## WORK TO COMPLETE
Using the listing below, report all lines holding the word "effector".

## DATA EXTRACT
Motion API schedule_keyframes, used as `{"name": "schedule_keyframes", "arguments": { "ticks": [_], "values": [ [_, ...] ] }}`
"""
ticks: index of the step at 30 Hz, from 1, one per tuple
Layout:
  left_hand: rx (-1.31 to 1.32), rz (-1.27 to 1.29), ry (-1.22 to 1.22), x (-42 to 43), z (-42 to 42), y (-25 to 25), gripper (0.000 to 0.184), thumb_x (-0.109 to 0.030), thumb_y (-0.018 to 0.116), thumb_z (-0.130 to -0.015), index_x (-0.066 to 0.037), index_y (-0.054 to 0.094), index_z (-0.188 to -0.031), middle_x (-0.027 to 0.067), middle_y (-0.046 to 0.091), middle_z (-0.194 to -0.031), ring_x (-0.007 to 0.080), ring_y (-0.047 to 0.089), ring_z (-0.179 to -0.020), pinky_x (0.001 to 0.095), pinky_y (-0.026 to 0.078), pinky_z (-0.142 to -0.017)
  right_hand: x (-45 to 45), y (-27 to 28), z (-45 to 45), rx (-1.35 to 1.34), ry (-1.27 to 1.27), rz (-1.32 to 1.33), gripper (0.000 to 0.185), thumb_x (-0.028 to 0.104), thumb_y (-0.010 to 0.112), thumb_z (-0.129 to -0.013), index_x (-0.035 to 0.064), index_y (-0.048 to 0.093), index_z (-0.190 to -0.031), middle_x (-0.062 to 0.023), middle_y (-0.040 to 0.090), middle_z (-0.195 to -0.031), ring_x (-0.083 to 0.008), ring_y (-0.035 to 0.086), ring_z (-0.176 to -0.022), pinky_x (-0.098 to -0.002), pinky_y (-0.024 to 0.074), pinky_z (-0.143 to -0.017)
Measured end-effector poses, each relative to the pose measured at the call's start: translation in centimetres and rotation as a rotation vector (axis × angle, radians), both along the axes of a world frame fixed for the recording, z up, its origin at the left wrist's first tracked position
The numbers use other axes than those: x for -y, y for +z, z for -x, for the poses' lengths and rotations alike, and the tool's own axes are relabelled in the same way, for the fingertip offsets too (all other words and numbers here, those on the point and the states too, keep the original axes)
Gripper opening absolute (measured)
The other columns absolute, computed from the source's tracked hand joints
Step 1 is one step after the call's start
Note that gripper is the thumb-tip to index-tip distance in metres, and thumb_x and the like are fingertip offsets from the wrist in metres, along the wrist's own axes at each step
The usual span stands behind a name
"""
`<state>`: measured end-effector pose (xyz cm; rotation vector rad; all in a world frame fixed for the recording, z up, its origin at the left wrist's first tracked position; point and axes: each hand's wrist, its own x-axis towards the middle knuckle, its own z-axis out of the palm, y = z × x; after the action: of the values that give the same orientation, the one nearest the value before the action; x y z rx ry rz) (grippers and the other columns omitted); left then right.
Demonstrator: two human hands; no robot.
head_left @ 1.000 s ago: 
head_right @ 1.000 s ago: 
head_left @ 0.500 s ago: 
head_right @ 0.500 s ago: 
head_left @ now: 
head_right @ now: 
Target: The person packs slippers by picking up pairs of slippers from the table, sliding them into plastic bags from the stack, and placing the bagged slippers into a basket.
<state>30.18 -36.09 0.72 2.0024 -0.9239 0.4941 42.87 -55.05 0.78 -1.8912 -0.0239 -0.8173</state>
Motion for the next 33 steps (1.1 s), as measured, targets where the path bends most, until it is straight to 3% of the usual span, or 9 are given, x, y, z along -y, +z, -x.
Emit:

## SOLUTION
Measured end-effector poses, each relative to the pose measured at the call's start: translation in centimetres and rotation as a rotation vector (axis × angle, radians), both along the axes of a world frame fixed for the recording, z up, its origin at the left wrist's first tracked position
`<state>`: measured end-effector pose (xyz cm; rotation vector rad; all in a world frame fixed for the recording, z up, its origin at the left wrist's first tracked position; point and axes: each hand's wrist, its own x-axis towards the middle knuckle, its own z-axis out of the palm, y = z × x; after the action: of the values that give the same orientation, the one nearest the value before the action; x y z rx ry rz) (grippers and the other columns omitted); left then right.

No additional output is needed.